KS:  Je vais déjà essayé de bien conclure. Les Gucci Masters se sont bien passés avec un très bon retour en piste de Silvana de Hus dans le Grand prix. Genève est un de mes concours préféré et ma victoire dans le GP de l’an dernier fut un grand moment.Après et même si ce n’est que dans 8 mois ,c’est vrai que j’e pense déjà sérieusement à l’an prochain car tout doit être étudié suffisamment à l’avance. J’ai ainsi déjà choisi les deux chevaux qui devraient aller à Londres afin de les préserver cet hiver et de bien les préparer pour cette échéance. Maintenant nous savons aussi ô combien tout cela est fragile et que l’on n’est jamais  à l’abri d’un pépin.

 Jumpinews: Peut-on alors déjà savoir de qui il s’agit ?

KS:  Bien sur; Silvana et Zeta de Hus.

Jumpinews: Zeta de Hus c’est un peu la révélation  ?

KS: Effectivement. Elle présentait de gros moyens mais manquait de foncier. Elle est aussi délicate que respectueuse et puissante. C’est souvent le cas pour les très bons chevaux. Cette année elle s’est vraiment épanouie. Je l’adore et mise à niveau elle pourrait bien être ma jument de tête l’an prochain… 

Jumpinews: Votre dernière recrue Nangaye de Kergane semble être aussi prometteuse ?Et que devient Kraque Boom ?

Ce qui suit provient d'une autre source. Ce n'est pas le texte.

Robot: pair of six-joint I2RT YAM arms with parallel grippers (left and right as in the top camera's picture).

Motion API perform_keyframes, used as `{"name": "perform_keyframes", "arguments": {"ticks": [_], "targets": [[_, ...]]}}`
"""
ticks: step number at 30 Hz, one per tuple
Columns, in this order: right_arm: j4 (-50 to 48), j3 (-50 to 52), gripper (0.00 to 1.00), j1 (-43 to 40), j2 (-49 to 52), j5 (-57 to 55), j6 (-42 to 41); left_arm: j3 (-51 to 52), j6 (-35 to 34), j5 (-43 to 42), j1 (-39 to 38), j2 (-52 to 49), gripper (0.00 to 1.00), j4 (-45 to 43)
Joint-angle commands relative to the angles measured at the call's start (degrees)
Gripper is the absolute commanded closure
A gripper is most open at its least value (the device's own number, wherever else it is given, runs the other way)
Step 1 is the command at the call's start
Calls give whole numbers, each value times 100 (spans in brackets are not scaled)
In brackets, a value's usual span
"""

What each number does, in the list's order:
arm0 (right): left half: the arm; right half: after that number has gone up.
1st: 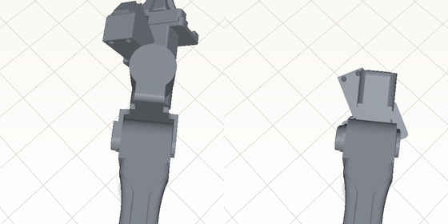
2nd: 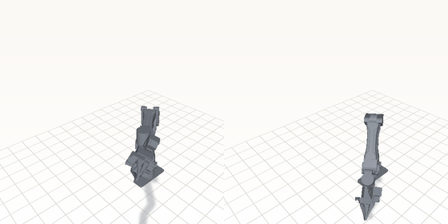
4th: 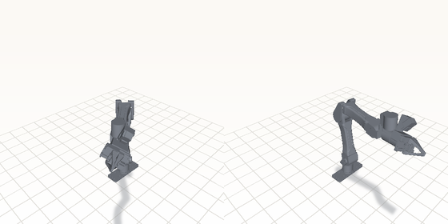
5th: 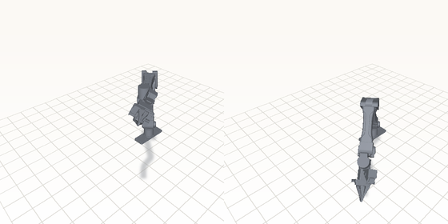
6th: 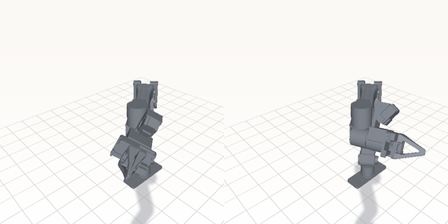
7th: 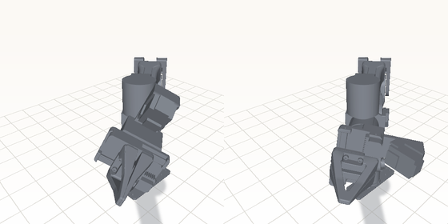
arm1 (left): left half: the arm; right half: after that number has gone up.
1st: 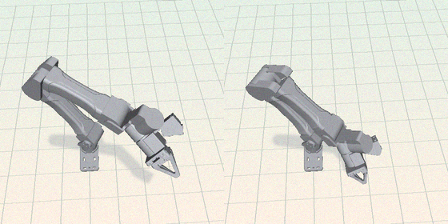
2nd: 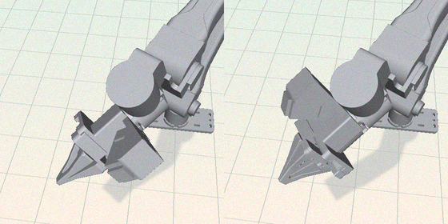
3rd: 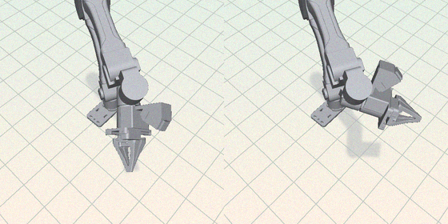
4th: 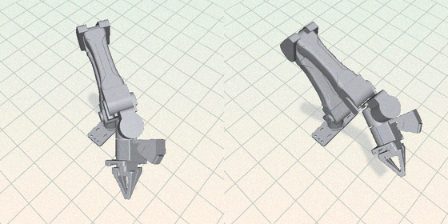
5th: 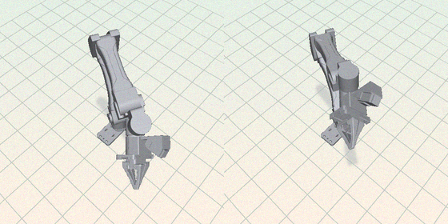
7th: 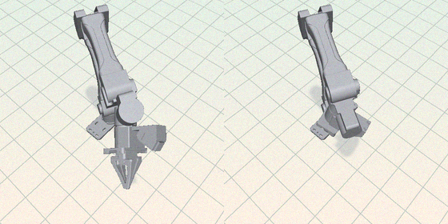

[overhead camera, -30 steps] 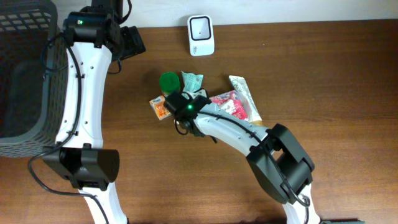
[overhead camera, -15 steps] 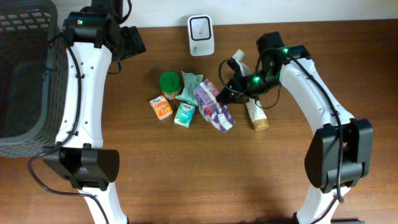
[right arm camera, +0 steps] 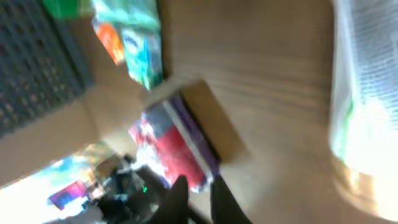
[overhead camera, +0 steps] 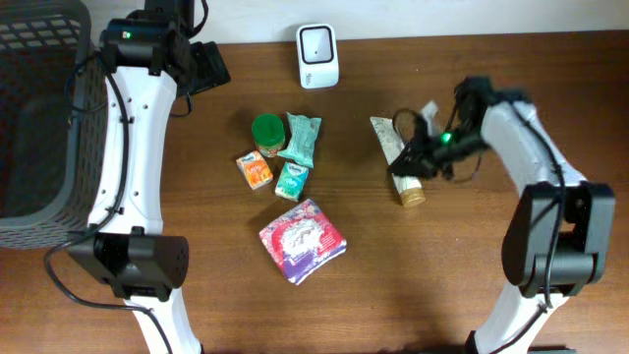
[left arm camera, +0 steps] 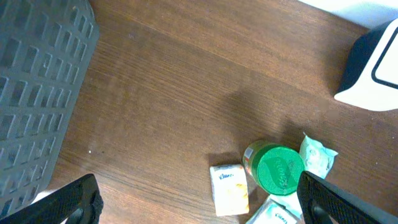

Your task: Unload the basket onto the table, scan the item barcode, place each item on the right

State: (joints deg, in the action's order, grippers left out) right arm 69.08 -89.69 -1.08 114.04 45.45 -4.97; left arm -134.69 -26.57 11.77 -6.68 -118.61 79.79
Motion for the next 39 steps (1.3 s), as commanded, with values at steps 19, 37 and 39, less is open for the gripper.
{"name": "perform_keyframes", "arguments": {"ticks": [19,37,39], "targets": [[-251,37,15,2433,181,-527,1508,9,57,0,-2,-37,1,4],[-2470,1609,96,2306,101,446,417,9,57,0,-2,-37,1,4],[-2109,1132,96,2308,-15,-260,166,9,57,0,-2,-37,1,2]]}}
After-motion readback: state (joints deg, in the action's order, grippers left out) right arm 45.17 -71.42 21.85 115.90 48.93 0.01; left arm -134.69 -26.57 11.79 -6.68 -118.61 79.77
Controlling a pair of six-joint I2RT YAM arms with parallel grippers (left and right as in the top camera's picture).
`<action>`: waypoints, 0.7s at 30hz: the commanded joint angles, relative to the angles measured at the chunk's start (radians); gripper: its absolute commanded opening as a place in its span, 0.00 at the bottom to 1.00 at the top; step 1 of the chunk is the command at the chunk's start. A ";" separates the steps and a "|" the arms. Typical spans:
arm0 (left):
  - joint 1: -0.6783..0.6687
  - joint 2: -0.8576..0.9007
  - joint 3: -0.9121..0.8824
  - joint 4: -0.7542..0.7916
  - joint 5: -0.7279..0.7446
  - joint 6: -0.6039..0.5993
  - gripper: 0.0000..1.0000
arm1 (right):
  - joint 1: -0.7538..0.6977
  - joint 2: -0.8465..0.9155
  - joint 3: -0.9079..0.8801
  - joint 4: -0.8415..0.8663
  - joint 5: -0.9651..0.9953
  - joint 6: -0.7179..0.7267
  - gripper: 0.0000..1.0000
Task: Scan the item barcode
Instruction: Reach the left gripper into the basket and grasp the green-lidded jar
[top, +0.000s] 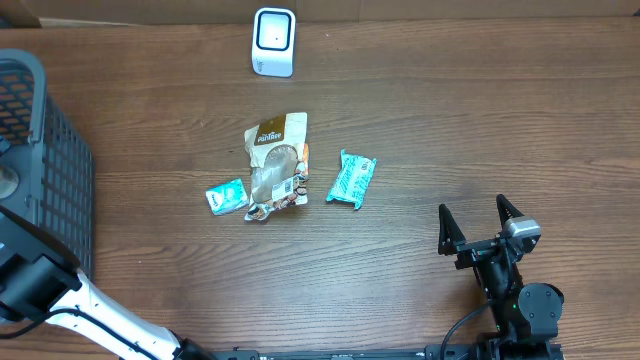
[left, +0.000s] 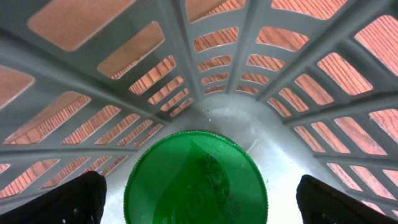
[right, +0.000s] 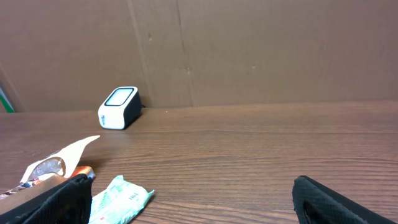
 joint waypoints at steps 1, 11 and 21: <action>-0.006 0.053 0.001 0.002 -0.013 0.033 1.00 | -0.003 -0.007 -0.010 0.003 0.005 0.000 1.00; -0.006 0.066 0.001 0.002 -0.002 0.031 0.71 | -0.003 -0.007 -0.010 0.003 0.005 0.001 1.00; -0.006 0.052 0.017 -0.013 0.080 0.013 0.52 | -0.003 -0.007 -0.010 0.003 0.005 0.001 1.00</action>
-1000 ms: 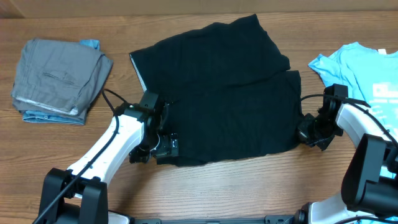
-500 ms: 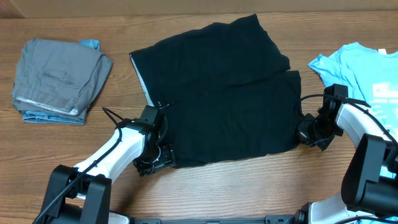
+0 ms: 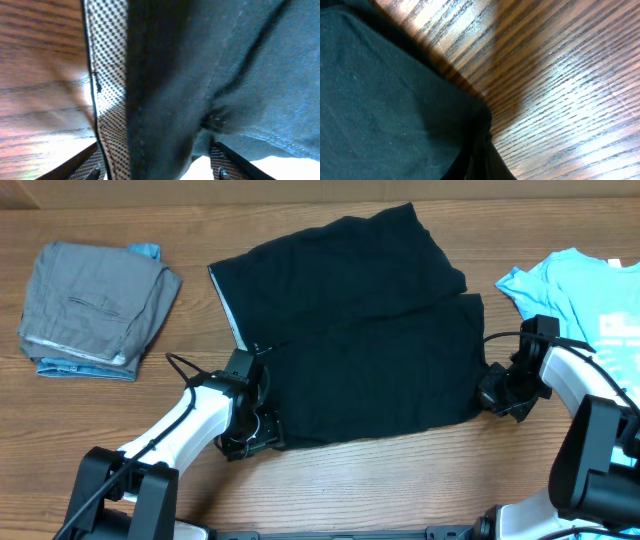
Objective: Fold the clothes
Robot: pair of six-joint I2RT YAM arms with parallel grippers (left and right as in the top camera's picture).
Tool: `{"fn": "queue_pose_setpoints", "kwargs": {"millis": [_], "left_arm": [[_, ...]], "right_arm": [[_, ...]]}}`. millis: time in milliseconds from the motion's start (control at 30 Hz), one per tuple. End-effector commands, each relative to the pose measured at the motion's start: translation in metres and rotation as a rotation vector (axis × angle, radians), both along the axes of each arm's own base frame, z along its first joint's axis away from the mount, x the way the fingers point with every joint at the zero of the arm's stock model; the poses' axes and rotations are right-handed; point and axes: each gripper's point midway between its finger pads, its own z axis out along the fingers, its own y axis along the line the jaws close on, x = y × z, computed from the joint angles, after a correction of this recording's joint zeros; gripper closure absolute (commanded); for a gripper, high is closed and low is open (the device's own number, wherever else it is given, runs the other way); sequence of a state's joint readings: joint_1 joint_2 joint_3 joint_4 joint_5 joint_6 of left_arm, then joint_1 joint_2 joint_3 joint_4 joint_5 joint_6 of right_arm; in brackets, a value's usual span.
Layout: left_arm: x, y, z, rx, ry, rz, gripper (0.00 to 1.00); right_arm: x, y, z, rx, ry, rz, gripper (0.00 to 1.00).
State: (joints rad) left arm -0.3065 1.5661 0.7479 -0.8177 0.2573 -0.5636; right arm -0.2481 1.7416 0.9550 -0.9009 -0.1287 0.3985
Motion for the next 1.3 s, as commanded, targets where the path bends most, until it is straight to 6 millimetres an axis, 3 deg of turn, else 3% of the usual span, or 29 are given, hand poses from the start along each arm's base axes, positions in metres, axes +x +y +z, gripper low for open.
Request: {"fn": "queue_pose_setpoints", "kwargs": {"millis": [0, 133, 200, 333, 367, 400, 433, 567, 700, 833, 1000, 1267], "left_arm": [[0.004, 0.032, -0.011, 0.197, -0.027, 0.082, 0.35], [0.018, 0.027, -0.012, 0.176, -0.081, 0.115, 0.45], [0.022, 0.026, -0.012, 0.172, -0.098, 0.116, 0.55], [0.024, 0.025, -0.012, 0.166, -0.103, 0.113, 0.62], [0.024, 0.025, -0.012, 0.165, -0.103, 0.105, 0.71], [0.023, 0.025, -0.012, 0.165, -0.101, 0.101, 0.91], [0.021, 0.025, -0.011, 0.164, -0.092, 0.099, 0.96], [0.008, 0.021, -0.01, 0.129, -0.046, 0.028, 0.96], [-0.007, 0.025, -0.001, 0.142, 0.009, 0.021, 0.96], [-0.013, 0.026, 0.022, 0.123, -0.031, 0.025, 0.96], [-0.028, 0.031, 0.068, 0.086, -0.152, 0.044, 0.96], [-0.057, 0.041, 0.093, 0.076, -0.191, 0.074, 0.96]], "right_arm": [[-0.009, -0.002, -0.005, -0.016, 0.026, 0.008, 0.92], [-0.009, -0.002, -0.005, -0.016, 0.027, 0.008, 0.92], [-0.009, -0.002, -0.005, -0.016, 0.027, 0.008, 0.92], [-0.008, -0.002, -0.005, -0.017, 0.023, 0.008, 0.92], [-0.008, -0.002, -0.005, -0.017, 0.023, 0.008, 0.92], [-0.008, -0.002, -0.005, -0.017, 0.024, 0.008, 0.92], [-0.008, -0.002, -0.005, -0.017, 0.025, 0.008, 0.96], [-0.005, -0.003, 0.001, -0.016, 0.015, 0.036, 0.96], [0.006, -0.006, 0.027, -0.02, 0.002, 0.036, 0.96], [0.013, -0.008, 0.05, -0.027, -0.023, 0.039, 0.96], [0.012, -0.008, 0.087, -0.04, -0.07, 0.054, 0.96], [-0.004, -0.012, 0.13, -0.111, -0.148, 0.059, 0.96]]}}
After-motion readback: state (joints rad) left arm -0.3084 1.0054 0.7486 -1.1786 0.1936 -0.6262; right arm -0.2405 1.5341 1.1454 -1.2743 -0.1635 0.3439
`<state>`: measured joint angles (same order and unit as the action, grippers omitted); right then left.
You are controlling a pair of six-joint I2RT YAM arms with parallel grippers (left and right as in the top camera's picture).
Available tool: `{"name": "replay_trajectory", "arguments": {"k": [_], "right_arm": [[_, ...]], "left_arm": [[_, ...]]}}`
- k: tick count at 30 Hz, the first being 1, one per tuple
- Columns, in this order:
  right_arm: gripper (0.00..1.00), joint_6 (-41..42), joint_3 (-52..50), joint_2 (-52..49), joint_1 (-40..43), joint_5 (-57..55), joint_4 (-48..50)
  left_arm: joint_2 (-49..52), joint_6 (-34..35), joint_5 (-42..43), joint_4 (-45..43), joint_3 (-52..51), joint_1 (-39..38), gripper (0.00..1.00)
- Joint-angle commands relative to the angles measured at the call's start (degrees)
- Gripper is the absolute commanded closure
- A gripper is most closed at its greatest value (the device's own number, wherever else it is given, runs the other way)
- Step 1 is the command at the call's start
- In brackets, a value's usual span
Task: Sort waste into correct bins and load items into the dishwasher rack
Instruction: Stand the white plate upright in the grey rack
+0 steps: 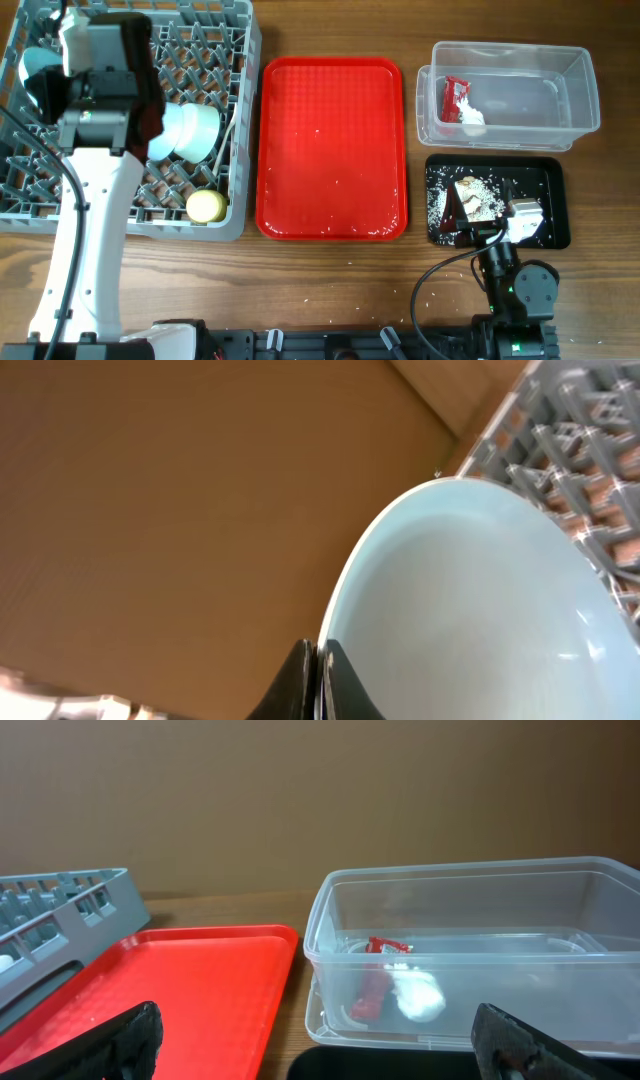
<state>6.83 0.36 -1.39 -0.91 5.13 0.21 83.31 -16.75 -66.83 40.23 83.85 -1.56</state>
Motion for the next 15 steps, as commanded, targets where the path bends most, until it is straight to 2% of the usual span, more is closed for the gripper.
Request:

KS: Effectivement Nangaye s’adapte très vite.Elle  a de l’intelligence, du respect et malgré sa petite taille elle développe une superbe foulée.Kraque Boom est à la maison où il est au travail d’entretien. Il reprendra la saison en extérieur début de l’année prochaine. 2011 n’était pas son année…Mais là il retrouve toute sa forme .Nous allons sans doute de paire !

Jumpinews: Avec une telle activité y a t-il encore de la place pour une vie  privée pour Kevin Staut ? Comment voyez-vous l’avenir de ce coté là ?

KS: J’avoue ne pas trop y songer.  Je partage ma vie avec Pénélope Leprevost et c’est une vraie chance de partager aussi ses passions. L’un comme l’autre y trouvons notre équilibre et pour le moment cela me va très bien comme ça. Ce sport c’est mon moteur, ma passion. Je pourrais même dire que c’est ma vie. Coté famille…J’ai encore le temps!

Jumpinews: Et si vous aviez quelque chose à rajouter ?

Je vis ma passion et c’est formidable. Je sais que c’est aussi une chance et cela est encore plus beau quand ce plaisir est partagé. Je voudrai donc  remercier tous ceux qui au fil des concours et des évènements me soutiennent, m’encouragent par un sourire, un petit message et même si je ne réponds pas toujours, je sais que c’est énervant, qu’ils sachent que je ne les oublie pas et que tout cela compte beaucoup pour moi.